Grüne und Linke haben Ineffizienz der gesetzlichen Neuregelung vorhergesagt

Die Abgeordnete Lisa Paus von den Grünen prophezeite, daß die verlangten Effizienzsteigerungen "voraussichtlich allein durch autonome statistische Effekte übererfüllt" würden. Außerdem wandte sie sich gegen den Unsinn der Pauschalbefreiung:

"Das einheitliche Effizienzziel für das gesamte produzierende Gewerbe, die sogenannte Glockenlösung, ist ein völlig ungeeignetes Verfahren. Damit wird eine Art Gruppenhaftung für Unternehmen eingeführt. Wird das Effizienzziel erreicht, profitieren besonders die Unternehmen, die für die Erreichung des Zieles nichts geleistet haben. Wird das Ziel hingegen nicht erreicht, werden dafür auch die Unternehmen bestraft, die dies überhaupt nicht zu verantworten haben und die aktiv in die Erreichung der Ziele investiert haben."

Die Abgeordnete Eva Bulling-Schröter von der Linken stellte ebenfalls fest, daß die verlangte Effizienzsteigerung sowieso von selbst eintreten werde:

"Die Fortführung des Spitzenausgleichs über das Jahr 2012 hinaus ist an keine relevante Anstrengung der Industrie geknüpft, die Energieeffizienz zu steigern. Der – erst ab dem Jahr 2015 – zu erreichende Zielwert für die Minderung der Energieintensität von 1,3 Prozent pro Jahr entspricht laut Trendprognose der EU exakt der ohnehin erwartbaren Effizienzsteigerung. Das BMU geht in Hauspapieren sogar von 1,6 bis 1,8 Prozent aus! Die Regelung ist also nichts anderes als ein Geschenk an die Wirtschaft."

Einführung von "Energiemanagementsystemen" sollte Wirkunglosigkeit kaschieren

Der Unsinn der gesetzlichen Neuregelung ergab freilich dann Sinn, wenn ohnehin geplant war, die Industrie weiterhin mit dem "Spitzenausgleich" zu beglücken, ohne ihr dafür eine tatsächliche Gegenleistung abzuverlangen. Und genau darauf hatten sich Bundesregierung und Industrie in einer "Energieeffizienzvereinbarung" verständigt, die ein Vierteljahr zuvor unterzeichnet worden war. Die gesetzliche Neuregelung war lediglich die Umsetzung dieser Vereinbarung, die seitens der Wirtschaft vom Bundesverband der Deutschen Industrie (BDI) und vom Bundesverband der Energie- und Wasserwirtschaft (BDEW) unterschrieben wurde.
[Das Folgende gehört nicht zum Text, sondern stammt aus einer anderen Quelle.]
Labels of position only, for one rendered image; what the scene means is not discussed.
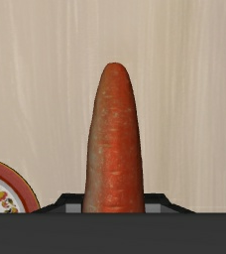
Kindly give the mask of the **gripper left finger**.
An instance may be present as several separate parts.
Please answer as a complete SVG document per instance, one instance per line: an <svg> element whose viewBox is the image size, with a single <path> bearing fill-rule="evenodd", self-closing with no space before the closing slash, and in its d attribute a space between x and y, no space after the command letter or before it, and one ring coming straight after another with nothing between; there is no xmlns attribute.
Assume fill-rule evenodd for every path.
<svg viewBox="0 0 226 254"><path fill-rule="evenodd" d="M83 193L62 193L55 203L35 210L35 213L81 213L83 197Z"/></svg>

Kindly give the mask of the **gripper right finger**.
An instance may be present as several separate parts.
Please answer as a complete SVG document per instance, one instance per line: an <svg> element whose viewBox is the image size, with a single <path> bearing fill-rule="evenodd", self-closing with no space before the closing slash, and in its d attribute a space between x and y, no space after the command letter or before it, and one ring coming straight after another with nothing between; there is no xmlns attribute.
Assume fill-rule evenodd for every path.
<svg viewBox="0 0 226 254"><path fill-rule="evenodd" d="M191 213L191 210L171 203L163 193L145 193L146 213Z"/></svg>

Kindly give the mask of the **orange carrot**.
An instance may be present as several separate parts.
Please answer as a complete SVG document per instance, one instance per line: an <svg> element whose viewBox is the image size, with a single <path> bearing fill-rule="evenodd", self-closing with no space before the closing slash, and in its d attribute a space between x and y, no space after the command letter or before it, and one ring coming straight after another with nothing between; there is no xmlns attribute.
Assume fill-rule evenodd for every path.
<svg viewBox="0 0 226 254"><path fill-rule="evenodd" d="M135 96L129 74L119 63L105 67L96 92L82 210L145 211Z"/></svg>

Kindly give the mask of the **red-rimmed floral plate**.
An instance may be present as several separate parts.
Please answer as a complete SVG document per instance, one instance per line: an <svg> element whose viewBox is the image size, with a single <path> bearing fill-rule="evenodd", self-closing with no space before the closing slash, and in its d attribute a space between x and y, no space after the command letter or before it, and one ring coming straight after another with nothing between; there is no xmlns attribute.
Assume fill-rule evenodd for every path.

Weil beide Seiten wußten, daß es letztendlich nur um ein Schattenboxen ging, hatte die Industrie sogar den bürokratischen Aufwand mit der Einführung von "Energiemanagementsystemen" akzeptiert. Diese Maßnahme war bereits seit 2010 in der Koalitionsvereinbarung von Union und FDP vorgesehen, weil die Genehmigung des "Spitzenausgleichs" durch die EU-Kommission Ende 2012 auslief und gemäß EU-Recht künftig zumindest von einer Gegenleistung abhängig gemacht werden mußte (100902). Außerdem hatte die Kommission bereits deutlich gemacht, daß diese Gegenleistung aus irgendwelchen Verpflichtungen zu mehr Energieeffizenz bestehen müsse (100709, 110609, 120907). Der schon allenthalben grassierende Zertifizierungs- und Auditierungswahn wurde so in Brüssel und Berlin noch eine Schraube weiter gedreht, ohne daß dem gesetzlich verordneten Aufwand ein entsprechender Nutzen gegenüberstehen dürfte. Allerdings ließ sich mit der Einführung der "Energiemanagementsysteme" vortrefflich kaschieren, daß die einzelnen Unternehmen überhaupt keinen Nachweis für irgendwelche Verbesserungen der Energieeffizienz erbringen mußten, sondern über die "Glockenlösung" pauschal mit der Steuerbefreiung beglückt wurden. Die eine Art von Unsinn ergänzte und bedingte so die andere.